[Exercise details] Pick out and copy every line below that has the word "finger".

Data for analysis START

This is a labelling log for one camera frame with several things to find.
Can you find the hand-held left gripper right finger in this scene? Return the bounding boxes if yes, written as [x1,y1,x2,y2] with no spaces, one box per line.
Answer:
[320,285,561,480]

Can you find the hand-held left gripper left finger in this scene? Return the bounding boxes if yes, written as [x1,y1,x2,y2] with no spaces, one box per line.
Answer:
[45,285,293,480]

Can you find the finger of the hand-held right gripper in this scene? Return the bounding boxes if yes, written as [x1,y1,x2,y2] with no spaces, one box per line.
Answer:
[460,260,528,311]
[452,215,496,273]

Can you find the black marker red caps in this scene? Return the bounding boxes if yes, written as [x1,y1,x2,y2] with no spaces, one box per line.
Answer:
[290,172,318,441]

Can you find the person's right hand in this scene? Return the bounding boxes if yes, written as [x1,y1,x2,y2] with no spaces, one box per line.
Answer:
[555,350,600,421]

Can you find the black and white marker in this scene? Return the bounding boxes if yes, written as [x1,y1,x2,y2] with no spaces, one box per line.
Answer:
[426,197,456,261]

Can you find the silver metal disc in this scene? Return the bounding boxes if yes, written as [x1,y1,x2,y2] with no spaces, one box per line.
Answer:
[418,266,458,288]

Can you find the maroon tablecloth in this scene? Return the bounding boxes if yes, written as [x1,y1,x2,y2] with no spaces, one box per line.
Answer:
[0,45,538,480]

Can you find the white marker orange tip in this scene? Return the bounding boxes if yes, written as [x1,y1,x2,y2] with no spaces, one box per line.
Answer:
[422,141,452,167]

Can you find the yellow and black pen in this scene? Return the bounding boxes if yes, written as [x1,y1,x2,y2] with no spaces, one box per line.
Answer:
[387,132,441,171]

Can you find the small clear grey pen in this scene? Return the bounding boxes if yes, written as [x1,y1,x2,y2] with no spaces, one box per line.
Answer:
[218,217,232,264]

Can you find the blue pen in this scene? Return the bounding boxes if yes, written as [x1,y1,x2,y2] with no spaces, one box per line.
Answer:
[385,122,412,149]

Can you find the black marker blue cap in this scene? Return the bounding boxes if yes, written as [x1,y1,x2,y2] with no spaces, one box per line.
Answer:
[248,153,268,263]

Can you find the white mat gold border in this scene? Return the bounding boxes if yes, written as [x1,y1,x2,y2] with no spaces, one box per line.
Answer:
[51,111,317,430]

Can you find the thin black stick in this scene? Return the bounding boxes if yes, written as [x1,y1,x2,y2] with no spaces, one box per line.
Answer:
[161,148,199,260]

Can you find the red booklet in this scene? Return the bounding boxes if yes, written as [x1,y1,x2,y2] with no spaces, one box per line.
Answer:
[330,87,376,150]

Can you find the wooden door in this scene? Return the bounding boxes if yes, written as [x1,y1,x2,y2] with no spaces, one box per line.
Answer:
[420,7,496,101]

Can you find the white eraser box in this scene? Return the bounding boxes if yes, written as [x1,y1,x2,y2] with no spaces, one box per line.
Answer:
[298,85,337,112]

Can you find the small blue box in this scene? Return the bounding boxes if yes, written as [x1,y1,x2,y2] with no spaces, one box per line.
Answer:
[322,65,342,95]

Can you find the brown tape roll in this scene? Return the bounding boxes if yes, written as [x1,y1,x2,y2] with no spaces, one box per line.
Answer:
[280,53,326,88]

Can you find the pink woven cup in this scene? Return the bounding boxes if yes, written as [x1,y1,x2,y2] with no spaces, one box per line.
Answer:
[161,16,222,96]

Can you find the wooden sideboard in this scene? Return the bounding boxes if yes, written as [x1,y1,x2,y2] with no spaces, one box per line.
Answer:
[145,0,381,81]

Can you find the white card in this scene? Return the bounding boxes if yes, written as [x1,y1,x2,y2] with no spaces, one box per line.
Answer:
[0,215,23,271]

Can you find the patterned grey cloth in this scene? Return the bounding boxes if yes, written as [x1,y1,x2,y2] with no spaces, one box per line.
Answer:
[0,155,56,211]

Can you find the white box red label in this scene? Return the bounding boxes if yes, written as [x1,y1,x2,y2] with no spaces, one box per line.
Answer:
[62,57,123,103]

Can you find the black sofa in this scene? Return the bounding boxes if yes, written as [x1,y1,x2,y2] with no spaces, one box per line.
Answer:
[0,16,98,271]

Data for analysis END

[Answer to this exercise]
Can you find the hand-held left gripper right finger in this scene? Return the bounding boxes if yes, written as [x1,y1,x2,y2] with no spaces, one box per line.
Can you find the hand-held left gripper left finger in this scene? Return the bounding boxes if yes, written as [x1,y1,x2,y2] with no spaces, one box per line.
Can you find the finger of the hand-held right gripper in this scene? Return the bounding boxes if yes, written as [x1,y1,x2,y2] with no spaces, one box per line.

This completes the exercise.